CEO Charney, who also has the last word in advertising and design in his company, has a weakness for T-shirts, especially for those from the late seventies and early eighties. This may go back to the days, when, as a teenager, this now 37-year old Canadian smuggled the plain American "Hanes"-shirts over the U.S. border. "You could not get these shirts in Canada, and they were the best at the time". When Charney meets someone for the first time, it has happened on occasion that he finds the style of that person's vintage shirt more interesting than the person himself. Apart from T-shirts with curly bands, this Jewish "shirt peddler" (as Charney likes to call himself) helped several styles and materials to a come-back from oblivion. Some of them had disappeared not without good reason (such as the terry polo or the leotard, a jersey from the aerobics era which was much too tight).

Another characteristic of American Apparel is that the company makes do without any stars in its advertisements. "I don't think it is a good idea to use stars in advertisements. I have no interest in their promoting our products", says Charney. American Apparel is using amateur models instead. "They look like and are real people". They also happen to be less expensive. Other than fame and honor, they receive only 50 dollars per shooting. American Apparel is especially favoring young girls who are usually posing in scanty panties and skirts. Often, these models loll about lasciviously on sofas or rumpled up beds, which cost Charney already quite a bit of trouble. Some critics find that the girls are too young and the photos too frivolous.
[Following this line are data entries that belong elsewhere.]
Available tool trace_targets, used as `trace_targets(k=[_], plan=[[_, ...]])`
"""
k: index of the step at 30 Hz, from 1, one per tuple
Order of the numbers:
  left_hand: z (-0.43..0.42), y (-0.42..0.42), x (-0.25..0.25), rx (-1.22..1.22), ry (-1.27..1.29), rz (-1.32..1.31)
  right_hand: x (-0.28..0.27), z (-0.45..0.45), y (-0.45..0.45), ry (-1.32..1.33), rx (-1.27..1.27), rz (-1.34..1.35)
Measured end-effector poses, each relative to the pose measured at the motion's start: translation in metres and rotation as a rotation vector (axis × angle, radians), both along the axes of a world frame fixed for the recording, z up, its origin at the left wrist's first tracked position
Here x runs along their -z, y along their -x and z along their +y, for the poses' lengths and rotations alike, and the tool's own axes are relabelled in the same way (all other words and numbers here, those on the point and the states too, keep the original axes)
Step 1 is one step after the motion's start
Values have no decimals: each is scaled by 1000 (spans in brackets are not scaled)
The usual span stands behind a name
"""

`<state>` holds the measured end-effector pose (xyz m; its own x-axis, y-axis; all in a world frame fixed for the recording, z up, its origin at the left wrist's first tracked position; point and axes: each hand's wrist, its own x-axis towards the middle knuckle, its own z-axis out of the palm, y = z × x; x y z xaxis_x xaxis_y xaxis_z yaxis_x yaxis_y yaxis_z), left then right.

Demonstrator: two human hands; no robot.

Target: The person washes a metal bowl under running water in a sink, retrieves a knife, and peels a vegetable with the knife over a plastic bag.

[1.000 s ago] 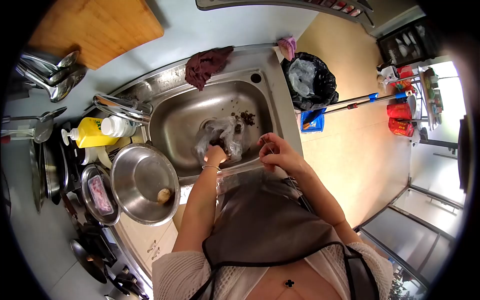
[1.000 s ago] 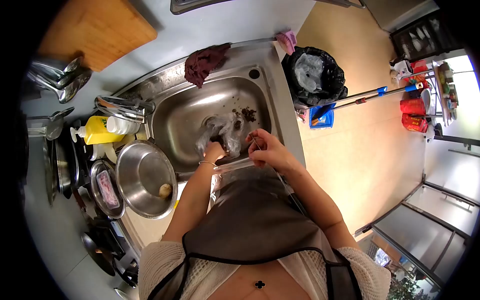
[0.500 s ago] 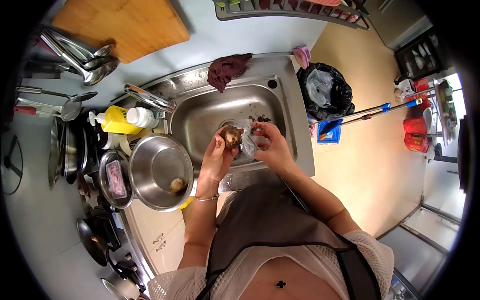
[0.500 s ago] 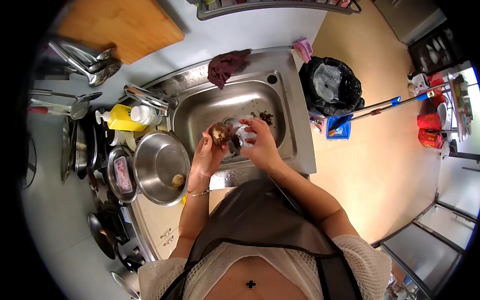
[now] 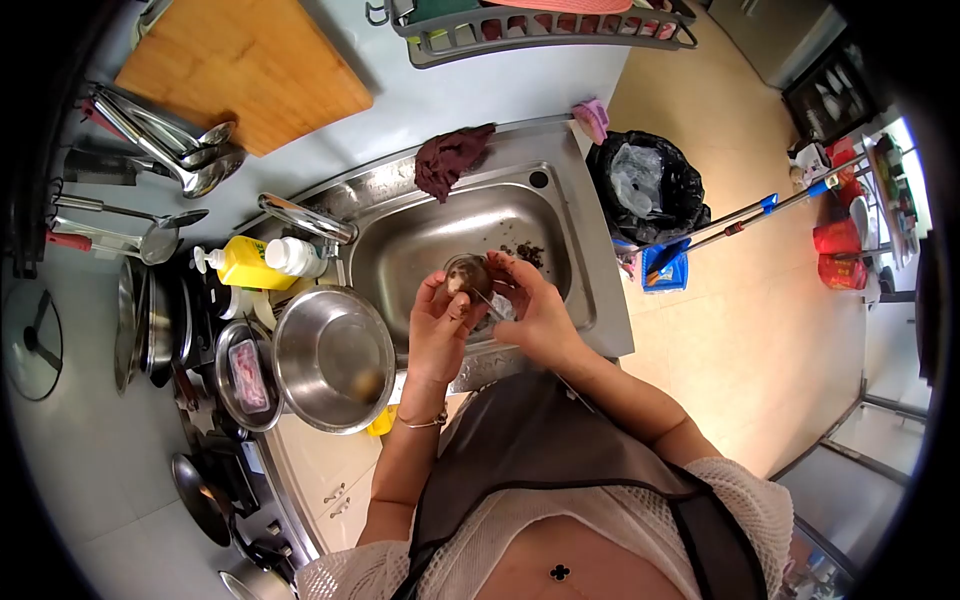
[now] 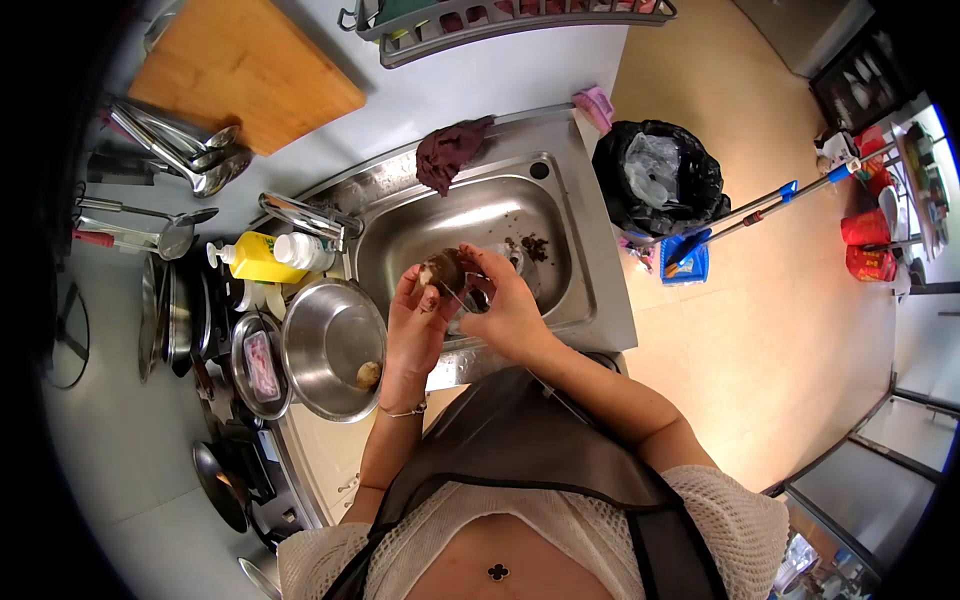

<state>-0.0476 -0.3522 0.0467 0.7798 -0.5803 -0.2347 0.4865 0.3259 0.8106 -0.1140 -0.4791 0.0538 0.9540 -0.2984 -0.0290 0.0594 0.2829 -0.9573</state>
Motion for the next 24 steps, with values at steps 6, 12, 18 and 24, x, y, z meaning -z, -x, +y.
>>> trace_targets(k=[6,12,18,24], plan=[[-14,3,-8,-27,154,74,-5,-1,-1,-86,-25,-55],[-8,-1,3,-36,59,-131,-11,-2,-3,101,29,-37],[-3,-11,-2,63,-210,-470,-3,-13,-9,209,-10,-4],[-1,-19,9,125,-191,-229,24,-19,-19,-3,-101,135]])
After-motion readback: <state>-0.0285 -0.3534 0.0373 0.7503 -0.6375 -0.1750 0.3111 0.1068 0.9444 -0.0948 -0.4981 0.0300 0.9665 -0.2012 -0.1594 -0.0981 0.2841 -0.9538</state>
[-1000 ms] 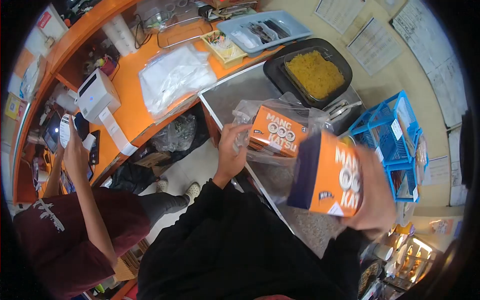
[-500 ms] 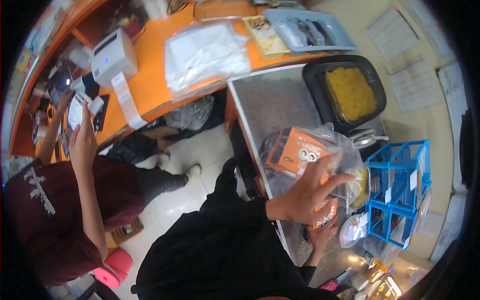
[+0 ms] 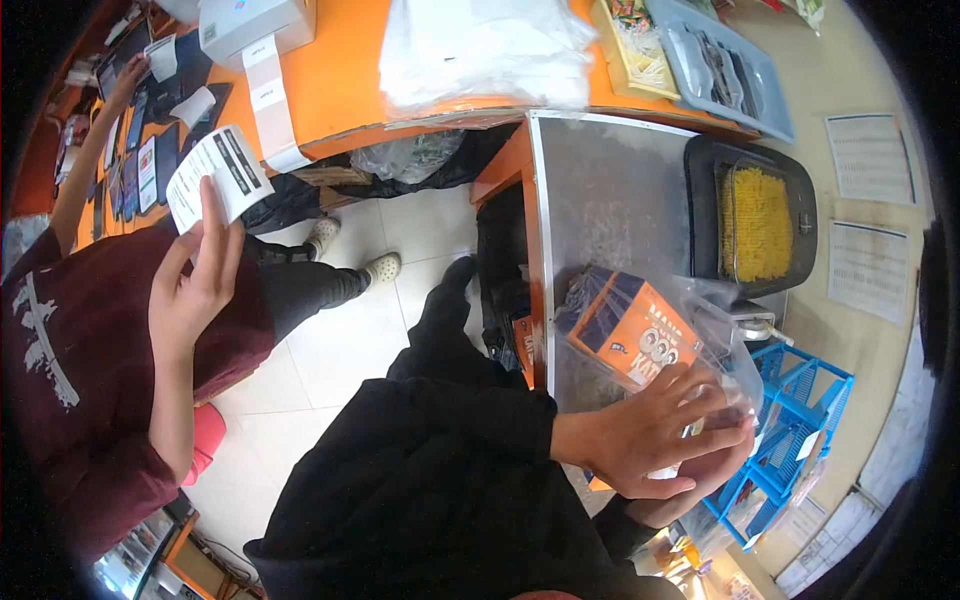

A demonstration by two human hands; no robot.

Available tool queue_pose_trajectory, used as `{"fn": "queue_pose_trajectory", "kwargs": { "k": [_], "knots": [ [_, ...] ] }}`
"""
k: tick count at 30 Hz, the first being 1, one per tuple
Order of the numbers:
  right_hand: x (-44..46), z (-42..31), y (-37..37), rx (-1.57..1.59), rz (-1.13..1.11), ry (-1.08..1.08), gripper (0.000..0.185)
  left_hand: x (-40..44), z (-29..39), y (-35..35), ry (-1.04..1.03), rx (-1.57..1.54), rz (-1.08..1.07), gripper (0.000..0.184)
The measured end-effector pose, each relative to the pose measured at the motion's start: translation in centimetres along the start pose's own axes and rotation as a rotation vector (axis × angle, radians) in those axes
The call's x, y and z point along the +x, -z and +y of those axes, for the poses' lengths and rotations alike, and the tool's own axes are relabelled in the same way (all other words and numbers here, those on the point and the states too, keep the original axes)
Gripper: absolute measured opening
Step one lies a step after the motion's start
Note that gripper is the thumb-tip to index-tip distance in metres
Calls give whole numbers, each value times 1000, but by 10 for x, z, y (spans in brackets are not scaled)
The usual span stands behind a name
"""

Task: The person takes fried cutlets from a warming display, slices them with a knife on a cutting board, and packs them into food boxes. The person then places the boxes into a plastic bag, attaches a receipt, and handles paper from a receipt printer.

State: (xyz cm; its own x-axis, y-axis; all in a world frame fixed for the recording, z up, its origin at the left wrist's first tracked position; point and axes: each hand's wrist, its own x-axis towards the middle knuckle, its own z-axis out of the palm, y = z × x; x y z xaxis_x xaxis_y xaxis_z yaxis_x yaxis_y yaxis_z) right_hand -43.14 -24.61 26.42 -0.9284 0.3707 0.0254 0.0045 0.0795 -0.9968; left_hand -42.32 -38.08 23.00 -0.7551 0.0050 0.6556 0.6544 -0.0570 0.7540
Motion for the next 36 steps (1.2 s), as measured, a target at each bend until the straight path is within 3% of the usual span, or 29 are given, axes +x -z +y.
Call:
{"fn": "queue_pose_trajectory", "kwargs": {
  "k": [5, 7, 8, 10, 11, 12, 14, 16, 19, 22, 29, 31, 32, 34, 36],
  "knots": [
    [-22, -5, -35, -174, -397, 159, 18, 5, -7, 29, -91, 104, -94, 67],
    [-15, -2, -16, -283, -513, 72, 23, 1, -24, 58, -276, 217, -103, 54],
    [-11, -3, -13, -155, -512, 65, 23, -3, -34, 83, -239, 259, -67, 55],
    [-1, -5, -12, 101, -501, 61, 24, -12, -59, 110, 98, 103, 194, 48],
    [4, -17, -11, 125, -393, -64, 22, -16, -71, 123, 244, -4, 341, 46],
    [17, -20, -3, 237, -454, -20, 19, -17, -89, 131, 523, -55, 359, 46],
    [25, -37, -1, 376, -331, -48, 18, -56, -152, 124, 718, -87, 160, 52],
    [37, -51, 8, 569, -434, -60, 15, -77, -177, 99, 893, -238, -6, 57],
    [40, -66, 9, 813, -557, -90, 12, -67, -147, 54, 1370, -1091, 181, 61],
    [39, -70, 9, 780, -586, -81, 10, -64, -145, 36, 1312, -1253, 230, 64],
    [42, -73, 28, 476, -492, -47, 21, -76, -170, 22, 1122, -899, 366, 42],
    [38, -72, 17, 375, -508, -70, 24, -66, -163, 21, 1156, -803, 393, 41],
    [28, -76, 2, 215, -408, -50, 27, -60, -160, 22, 1168, -755, 407, 41],
    [38, -66, 11, 155, -537, -43, 27, -54, -164, 29, 1191, -873, 325, 40],
    [42, -72, 19, 91, -474, 10, 26, -48, -164, 39, 1238, -1038, 232, 38]
  ]
}}
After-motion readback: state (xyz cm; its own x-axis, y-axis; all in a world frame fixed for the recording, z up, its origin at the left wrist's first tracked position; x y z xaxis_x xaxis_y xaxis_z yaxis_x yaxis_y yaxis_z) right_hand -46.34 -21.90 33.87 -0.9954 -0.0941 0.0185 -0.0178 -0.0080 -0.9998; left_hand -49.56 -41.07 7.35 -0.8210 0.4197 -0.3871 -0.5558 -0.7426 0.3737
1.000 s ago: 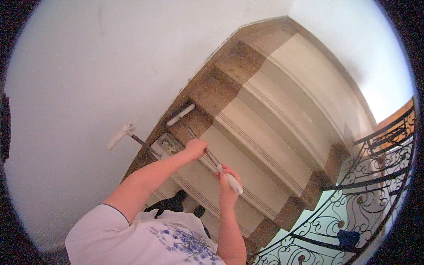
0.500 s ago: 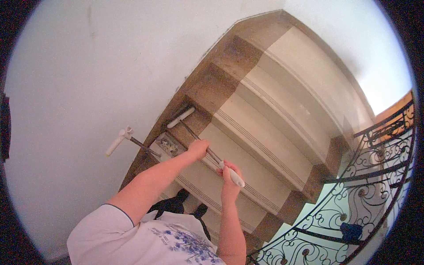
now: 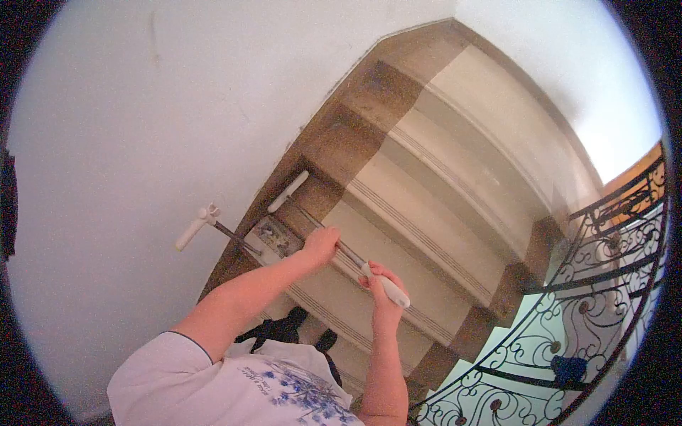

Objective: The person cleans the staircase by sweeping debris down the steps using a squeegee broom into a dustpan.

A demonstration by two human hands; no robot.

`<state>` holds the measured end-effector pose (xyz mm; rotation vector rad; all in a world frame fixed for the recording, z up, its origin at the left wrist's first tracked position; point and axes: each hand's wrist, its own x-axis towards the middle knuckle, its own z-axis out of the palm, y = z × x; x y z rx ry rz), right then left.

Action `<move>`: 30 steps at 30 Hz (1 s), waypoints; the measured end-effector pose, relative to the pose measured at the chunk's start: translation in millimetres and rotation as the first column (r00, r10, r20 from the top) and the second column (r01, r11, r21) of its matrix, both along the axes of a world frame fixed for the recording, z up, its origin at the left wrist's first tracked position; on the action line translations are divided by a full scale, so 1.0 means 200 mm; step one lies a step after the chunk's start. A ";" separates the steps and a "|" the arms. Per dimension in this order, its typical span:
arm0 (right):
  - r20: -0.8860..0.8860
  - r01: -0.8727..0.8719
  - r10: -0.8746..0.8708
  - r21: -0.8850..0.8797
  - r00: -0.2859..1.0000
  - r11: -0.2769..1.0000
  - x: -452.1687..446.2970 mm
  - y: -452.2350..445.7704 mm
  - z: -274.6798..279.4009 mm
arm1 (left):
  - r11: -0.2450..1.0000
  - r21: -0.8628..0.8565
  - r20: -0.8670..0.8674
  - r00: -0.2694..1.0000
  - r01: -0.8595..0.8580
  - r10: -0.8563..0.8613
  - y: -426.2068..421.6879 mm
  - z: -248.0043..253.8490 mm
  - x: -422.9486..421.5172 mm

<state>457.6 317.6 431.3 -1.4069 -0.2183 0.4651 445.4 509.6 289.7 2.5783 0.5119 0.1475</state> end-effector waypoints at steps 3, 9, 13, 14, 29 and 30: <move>0.022 -0.006 0.006 -0.002 1.000 1.000 0.09 0.07 -0.01 | 1.000 0.007 0.009 1.000 0.028 -0.028 0.09 -0.09 0.13; -0.035 -0.064 0.064 0.017 0.997 0.998 0.34 0.21 -0.06 | 0.994 -0.102 0.028 0.999 -0.042 0.046 0.16 -0.15 0.26; -0.059 -0.116 0.116 -0.002 0.992 0.993 0.43 0.20 -0.04 | 0.992 -0.107 -0.005 0.998 -0.060 0.059 0.16 -0.13 0.31; -0.072 -0.124 0.124 0.010 0.990 0.992 0.43 0.20 -0.03 | 0.993 -0.099 -0.005 0.998 -0.065 0.065 0.16 -0.13 0.30; -0.009 -0.131 0.131 0.030 0.991 0.991 0.36 0.22 -0.01 | 0.998 -0.037 0.003 0.999 -0.052 0.053 0.21 -0.02 0.26; -0.043 -0.137 0.138 0.037 0.989 0.990 0.36 0.23 -0.03 | 0.998 -0.038 0.002 0.998 -0.056 0.056 0.21 -0.05 0.26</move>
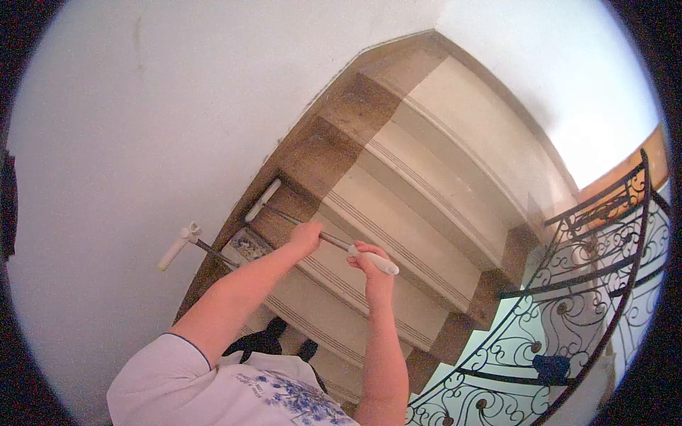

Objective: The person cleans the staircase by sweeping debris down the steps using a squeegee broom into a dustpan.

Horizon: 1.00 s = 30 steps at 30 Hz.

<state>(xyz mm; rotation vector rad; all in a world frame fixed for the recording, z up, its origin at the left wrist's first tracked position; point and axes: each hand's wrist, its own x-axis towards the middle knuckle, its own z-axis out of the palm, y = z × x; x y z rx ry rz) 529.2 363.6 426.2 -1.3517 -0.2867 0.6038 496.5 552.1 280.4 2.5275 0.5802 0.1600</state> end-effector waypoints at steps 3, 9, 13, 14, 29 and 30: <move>-0.028 0.001 -0.001 0.006 1.000 1.000 -0.03 0.00 0.00 | 1.000 0.013 0.015 1.000 -0.027 0.027 0.00 -0.02 -0.05; -0.040 -0.001 -0.002 -0.076 0.999 0.997 -0.11 -0.08 0.05 | 1.000 0.018 -0.083 0.996 0.014 -0.012 -0.10 0.05 -0.20; 0.004 0.017 -0.017 -0.059 1.000 0.998 -0.14 -0.15 0.10 | 0.999 -0.002 -0.051 0.997 0.050 -0.050 -0.14 0.17 -0.23; 0.008 0.023 -0.022 -0.039 1.000 0.999 -0.15 -0.16 0.12 | 0.998 -0.002 0.014 0.998 0.061 -0.061 -0.15 0.19 -0.23; -0.021 -0.054 0.052 -0.094 0.998 0.994 -0.22 -0.06 -0.03 | 0.999 -0.029 -0.035 0.999 -0.029 0.028 -0.07 -0.04 -0.29; 0.003 -0.074 0.075 -0.095 0.997 0.993 -0.24 -0.07 -0.03 | 0.999 -0.029 -0.038 0.999 -0.032 0.031 -0.08 -0.06 -0.30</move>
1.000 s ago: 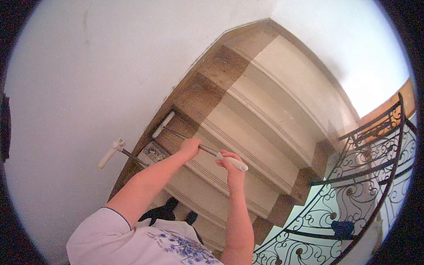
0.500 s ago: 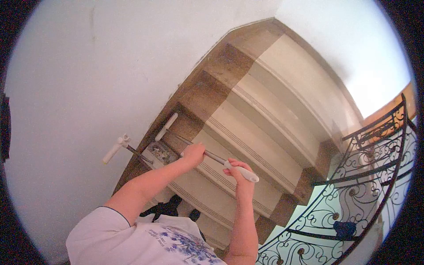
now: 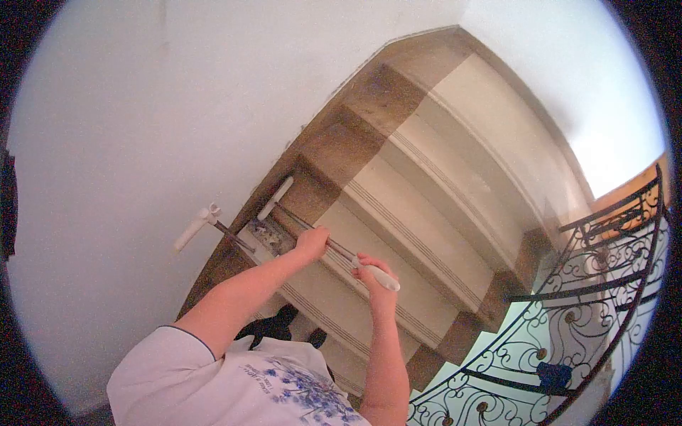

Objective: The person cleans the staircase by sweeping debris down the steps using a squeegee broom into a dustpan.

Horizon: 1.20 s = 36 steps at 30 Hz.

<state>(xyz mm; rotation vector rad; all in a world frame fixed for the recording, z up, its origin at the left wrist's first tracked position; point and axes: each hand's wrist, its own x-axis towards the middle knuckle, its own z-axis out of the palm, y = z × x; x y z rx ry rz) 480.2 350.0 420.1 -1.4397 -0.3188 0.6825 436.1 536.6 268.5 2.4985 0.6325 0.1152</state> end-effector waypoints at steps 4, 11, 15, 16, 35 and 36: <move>0.030 -0.032 0.032 0.005 0.999 0.999 -0.07 -0.03 0.01 | 1.000 -0.029 -0.015 1.000 -0.004 0.003 -0.03 -0.01 -0.10; 0.059 -0.161 0.163 -0.029 0.985 0.987 -0.10 -0.10 0.06 | 0.999 -0.041 -0.043 0.999 -0.033 0.031 -0.13 0.03 -0.22; 0.232 -0.243 0.273 -0.149 0.934 0.958 -0.08 -0.13 0.07 | 0.998 -0.030 -0.033 0.998 -0.049 0.048 -0.17 0.04 -0.26; 0.231 -0.248 0.277 -0.148 0.933 0.957 -0.08 -0.13 0.08 | 0.998 -0.028 -0.021 0.998 -0.057 0.056 -0.18 0.04 -0.26; 0.267 -0.343 0.375 -0.161 0.888 0.925 -0.07 -0.28 0.27 | 0.988 -0.092 0.068 0.989 -0.122 0.129 -0.41 0.26 -0.34; 0.247 -0.328 0.358 -0.155 0.900 0.932 -0.07 -0.28 0.27 | 0.988 -0.094 0.068 0.989 -0.122 0.128 -0.40 0.24 -0.32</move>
Rumor has it, that the maestro is selecting the models himself. Charney, who has been compared by the New York Times to the early Playboy boss Hugh Hefner, is notorious for his constantly changing affairs. Even when deciding on new styles his libido is the decisive factor. When a girl is modeling a good design, "I can feel it in my heart and in my pants," he remarked recently. Due to such patter, Charney has had law suits because of sexual harassment at the work place. But so far they have been dismissed or settled.

Nevertheless, there is no stopping this bundle of energy. Not too long ago, he had his photo taken from aback, wearing nothing but a T-shirt imprinted with the message "Legalize L.A.". Anyone voicing critique about his way of conducting business is in for a rather rough response. Reacting recently to a reporter of the venerable London Times, he quipped: "My detractors are a bunch of liberal fairies. Let me see their sales figures."

The customers of American Apparel are apparently not disturbed by this; just the contrary. The image sells well. Sales turnover rose from 20 million dollars in 2001 to 250 million dollars in 2005. And since other U.S. fashion chains are outsourcing their production overseas, Charney can now boast to be the largest textile manufacturer in the USA.

Urban Clientele.
Customers. American Apparel concentrates on an urban clientele between the ages of 20 to 35 years. Its outlets are mostly located in areas considered to be "in" - such as the Paris Marais; the area around the Hackesche Hoefe in Berlin; or Huston street in New York's Manhattan.

Products. A Charley-O shirt made from terry costs 24 euros; a cotton bodysuit is about 36 euros.

Testimonials. Since company founder Dov Charney is betting exclusively on young fresh faces in his advertising campaigns, American Apparel works exclusively with non-professional models; although celebrities such as Ewan McGregor have been spotted wearing American Apparel outfits.